● **Work required**
Pull out every line below containing the word "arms".

-*-

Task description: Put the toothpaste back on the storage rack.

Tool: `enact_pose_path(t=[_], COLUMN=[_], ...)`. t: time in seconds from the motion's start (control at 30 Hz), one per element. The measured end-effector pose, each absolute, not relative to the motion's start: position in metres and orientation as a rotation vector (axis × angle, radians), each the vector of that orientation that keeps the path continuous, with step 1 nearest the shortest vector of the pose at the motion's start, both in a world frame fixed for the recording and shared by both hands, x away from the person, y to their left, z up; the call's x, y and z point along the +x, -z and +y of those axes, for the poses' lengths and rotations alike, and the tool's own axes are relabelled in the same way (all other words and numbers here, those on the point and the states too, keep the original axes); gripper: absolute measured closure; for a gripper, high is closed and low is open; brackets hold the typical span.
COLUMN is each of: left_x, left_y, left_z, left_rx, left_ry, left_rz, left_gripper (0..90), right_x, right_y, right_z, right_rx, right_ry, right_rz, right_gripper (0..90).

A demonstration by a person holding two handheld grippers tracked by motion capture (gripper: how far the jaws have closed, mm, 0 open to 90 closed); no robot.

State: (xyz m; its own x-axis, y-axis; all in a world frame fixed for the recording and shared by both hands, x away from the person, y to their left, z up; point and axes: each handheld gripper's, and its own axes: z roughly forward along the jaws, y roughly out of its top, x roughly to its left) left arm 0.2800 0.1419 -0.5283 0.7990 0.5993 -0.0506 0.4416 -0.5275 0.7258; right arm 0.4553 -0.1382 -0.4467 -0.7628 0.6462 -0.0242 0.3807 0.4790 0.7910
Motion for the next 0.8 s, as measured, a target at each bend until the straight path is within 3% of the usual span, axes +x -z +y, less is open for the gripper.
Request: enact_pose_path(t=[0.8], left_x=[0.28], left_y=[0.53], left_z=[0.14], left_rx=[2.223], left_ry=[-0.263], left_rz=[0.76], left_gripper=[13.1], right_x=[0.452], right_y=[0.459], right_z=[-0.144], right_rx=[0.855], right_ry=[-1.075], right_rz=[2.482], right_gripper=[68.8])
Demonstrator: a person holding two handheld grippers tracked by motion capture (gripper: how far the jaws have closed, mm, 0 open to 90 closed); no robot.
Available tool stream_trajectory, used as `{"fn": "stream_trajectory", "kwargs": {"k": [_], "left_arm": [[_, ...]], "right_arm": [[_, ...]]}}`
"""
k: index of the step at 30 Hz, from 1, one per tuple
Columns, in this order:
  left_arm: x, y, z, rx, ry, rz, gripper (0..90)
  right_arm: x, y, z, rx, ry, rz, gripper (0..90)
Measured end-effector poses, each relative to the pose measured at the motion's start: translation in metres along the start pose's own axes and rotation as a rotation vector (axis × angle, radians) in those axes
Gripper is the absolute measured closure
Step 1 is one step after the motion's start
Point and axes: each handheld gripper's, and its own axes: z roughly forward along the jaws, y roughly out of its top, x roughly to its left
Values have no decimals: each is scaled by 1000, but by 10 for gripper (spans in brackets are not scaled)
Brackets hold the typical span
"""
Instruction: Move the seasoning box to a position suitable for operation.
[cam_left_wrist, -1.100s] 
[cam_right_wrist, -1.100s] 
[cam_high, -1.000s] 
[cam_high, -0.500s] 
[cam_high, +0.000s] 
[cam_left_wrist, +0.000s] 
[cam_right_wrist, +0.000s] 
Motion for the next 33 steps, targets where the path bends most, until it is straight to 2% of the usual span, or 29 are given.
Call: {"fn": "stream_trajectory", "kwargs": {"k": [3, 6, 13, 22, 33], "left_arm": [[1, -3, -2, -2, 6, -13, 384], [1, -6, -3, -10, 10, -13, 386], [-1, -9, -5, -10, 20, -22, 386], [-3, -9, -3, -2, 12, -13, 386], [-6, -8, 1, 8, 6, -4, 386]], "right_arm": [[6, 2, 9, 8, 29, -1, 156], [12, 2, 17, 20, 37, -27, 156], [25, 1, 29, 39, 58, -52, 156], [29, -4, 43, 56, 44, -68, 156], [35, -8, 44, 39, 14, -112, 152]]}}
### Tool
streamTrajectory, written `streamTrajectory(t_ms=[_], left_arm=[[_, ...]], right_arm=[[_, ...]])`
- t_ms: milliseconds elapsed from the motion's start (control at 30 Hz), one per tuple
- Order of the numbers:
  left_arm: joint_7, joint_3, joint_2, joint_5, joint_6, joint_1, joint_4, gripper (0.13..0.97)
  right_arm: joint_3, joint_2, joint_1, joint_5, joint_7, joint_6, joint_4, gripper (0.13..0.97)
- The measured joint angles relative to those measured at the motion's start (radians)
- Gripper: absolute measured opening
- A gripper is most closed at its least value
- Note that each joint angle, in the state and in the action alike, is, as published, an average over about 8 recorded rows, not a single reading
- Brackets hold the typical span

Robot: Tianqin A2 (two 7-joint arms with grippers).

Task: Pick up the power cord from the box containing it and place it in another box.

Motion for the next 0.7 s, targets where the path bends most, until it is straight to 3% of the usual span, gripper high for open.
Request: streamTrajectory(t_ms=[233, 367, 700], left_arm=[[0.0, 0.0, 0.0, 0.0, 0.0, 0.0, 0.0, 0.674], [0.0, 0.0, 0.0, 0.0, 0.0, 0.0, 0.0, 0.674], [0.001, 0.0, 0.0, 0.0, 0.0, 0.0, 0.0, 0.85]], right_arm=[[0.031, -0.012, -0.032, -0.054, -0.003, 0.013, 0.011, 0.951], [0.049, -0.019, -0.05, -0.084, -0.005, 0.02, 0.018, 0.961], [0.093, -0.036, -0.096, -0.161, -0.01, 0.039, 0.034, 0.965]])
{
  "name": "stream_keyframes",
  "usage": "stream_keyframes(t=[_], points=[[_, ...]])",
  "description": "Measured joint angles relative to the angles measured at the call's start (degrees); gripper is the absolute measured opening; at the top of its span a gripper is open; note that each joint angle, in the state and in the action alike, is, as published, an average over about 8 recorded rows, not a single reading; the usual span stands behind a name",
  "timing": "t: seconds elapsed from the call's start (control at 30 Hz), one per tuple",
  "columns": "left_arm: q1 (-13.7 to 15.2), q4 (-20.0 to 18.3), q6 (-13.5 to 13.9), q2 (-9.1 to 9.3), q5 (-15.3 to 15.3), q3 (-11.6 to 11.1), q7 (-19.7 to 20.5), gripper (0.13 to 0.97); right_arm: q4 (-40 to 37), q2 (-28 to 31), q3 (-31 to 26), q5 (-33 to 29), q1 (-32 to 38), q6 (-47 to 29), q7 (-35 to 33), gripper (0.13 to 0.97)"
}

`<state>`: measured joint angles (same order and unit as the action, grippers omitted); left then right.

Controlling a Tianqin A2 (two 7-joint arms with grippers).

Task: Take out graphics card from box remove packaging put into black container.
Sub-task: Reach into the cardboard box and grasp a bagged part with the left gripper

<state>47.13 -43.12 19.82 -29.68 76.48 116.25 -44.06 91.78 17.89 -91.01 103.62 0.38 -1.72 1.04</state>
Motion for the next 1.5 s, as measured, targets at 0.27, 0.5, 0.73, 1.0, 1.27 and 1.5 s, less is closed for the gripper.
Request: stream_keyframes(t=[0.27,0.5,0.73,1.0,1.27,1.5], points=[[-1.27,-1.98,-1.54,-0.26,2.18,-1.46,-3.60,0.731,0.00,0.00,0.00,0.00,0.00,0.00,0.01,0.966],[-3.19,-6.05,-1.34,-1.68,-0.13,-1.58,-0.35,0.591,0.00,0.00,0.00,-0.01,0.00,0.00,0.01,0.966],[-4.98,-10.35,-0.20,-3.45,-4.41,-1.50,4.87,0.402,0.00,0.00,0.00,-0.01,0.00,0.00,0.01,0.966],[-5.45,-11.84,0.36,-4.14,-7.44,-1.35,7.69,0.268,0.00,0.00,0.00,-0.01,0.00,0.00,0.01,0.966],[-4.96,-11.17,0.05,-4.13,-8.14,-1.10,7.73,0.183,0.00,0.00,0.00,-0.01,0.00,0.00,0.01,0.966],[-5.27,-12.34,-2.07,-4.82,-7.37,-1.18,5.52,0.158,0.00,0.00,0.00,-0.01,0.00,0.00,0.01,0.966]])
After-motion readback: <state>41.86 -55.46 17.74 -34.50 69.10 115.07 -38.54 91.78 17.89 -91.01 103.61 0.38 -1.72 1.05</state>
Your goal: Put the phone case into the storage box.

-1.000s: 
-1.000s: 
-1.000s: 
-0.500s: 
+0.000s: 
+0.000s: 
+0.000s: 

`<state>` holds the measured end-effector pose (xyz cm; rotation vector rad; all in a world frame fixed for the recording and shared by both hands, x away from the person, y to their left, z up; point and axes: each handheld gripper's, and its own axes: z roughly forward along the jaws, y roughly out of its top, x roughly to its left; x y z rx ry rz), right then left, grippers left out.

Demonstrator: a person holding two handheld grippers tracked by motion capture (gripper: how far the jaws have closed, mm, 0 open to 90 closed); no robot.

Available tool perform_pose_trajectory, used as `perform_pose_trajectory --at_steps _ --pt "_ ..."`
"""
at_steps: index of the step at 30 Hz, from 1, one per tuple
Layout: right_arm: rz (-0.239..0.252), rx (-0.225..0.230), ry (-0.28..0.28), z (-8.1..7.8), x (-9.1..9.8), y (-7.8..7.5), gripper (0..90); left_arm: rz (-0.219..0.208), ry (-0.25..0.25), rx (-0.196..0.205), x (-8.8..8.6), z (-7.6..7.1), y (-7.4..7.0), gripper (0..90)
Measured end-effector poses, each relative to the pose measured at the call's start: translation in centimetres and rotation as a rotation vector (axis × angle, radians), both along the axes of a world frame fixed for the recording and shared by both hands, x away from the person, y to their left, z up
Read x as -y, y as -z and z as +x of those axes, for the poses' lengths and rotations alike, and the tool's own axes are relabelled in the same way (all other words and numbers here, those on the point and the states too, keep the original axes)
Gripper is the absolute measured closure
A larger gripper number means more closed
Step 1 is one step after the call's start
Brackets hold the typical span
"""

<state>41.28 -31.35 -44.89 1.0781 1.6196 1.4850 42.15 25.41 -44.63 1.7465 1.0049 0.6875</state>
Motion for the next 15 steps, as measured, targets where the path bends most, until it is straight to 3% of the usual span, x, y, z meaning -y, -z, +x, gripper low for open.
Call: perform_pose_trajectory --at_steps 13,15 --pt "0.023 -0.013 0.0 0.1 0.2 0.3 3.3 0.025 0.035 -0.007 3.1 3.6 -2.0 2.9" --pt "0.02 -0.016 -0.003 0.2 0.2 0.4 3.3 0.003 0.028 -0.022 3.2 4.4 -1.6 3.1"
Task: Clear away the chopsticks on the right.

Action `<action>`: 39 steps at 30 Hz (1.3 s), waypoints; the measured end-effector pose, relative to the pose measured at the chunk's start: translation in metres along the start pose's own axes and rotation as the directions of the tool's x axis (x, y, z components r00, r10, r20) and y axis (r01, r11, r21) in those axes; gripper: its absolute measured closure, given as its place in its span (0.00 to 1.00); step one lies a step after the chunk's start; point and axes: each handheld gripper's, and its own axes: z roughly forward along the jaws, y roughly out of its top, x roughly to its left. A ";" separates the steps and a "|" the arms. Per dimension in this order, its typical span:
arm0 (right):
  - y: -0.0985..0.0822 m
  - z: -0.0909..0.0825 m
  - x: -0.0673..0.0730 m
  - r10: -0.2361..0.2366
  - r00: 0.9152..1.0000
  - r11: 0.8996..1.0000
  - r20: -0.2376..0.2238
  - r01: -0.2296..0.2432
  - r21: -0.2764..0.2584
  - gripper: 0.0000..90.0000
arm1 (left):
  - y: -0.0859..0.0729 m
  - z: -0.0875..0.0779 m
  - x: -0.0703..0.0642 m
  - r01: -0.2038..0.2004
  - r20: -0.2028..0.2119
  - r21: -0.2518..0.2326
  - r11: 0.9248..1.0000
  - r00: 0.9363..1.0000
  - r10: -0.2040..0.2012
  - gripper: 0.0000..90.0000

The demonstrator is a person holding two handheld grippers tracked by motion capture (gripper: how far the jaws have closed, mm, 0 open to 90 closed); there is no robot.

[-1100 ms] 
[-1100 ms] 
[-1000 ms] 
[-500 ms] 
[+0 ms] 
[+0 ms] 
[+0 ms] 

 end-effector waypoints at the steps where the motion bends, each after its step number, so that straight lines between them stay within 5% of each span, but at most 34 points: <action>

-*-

● **Result for this exercise**
Robot: Tianqin A2 (two 7-joint arms with grippers).
Controlling a Tianqin A2 (two 7-joint arms with grippers).
Action `<action>`: 39 steps at 30 Hz (1.3 s), waypoints; the measured end-effector pose, relative to the pose measured at the chunk's start: translation in metres along the start pose's own axes and rotation as the directions of the tool's x axis (x, y, z components r00, r10, r20) and y axis (r01, r11, r21) in those axes; gripper: its absolute measured closure, given as its place in its span (0.00 to 1.00); step one lies a step after the chunk's start; point and axes: each handheld gripper's, and its own axes: z roughly forward along the jaws, y roughly out of its top, x roughly to its left. A ";" separates the steps and a "|" the arms. Per dimension in this order, its typical span:

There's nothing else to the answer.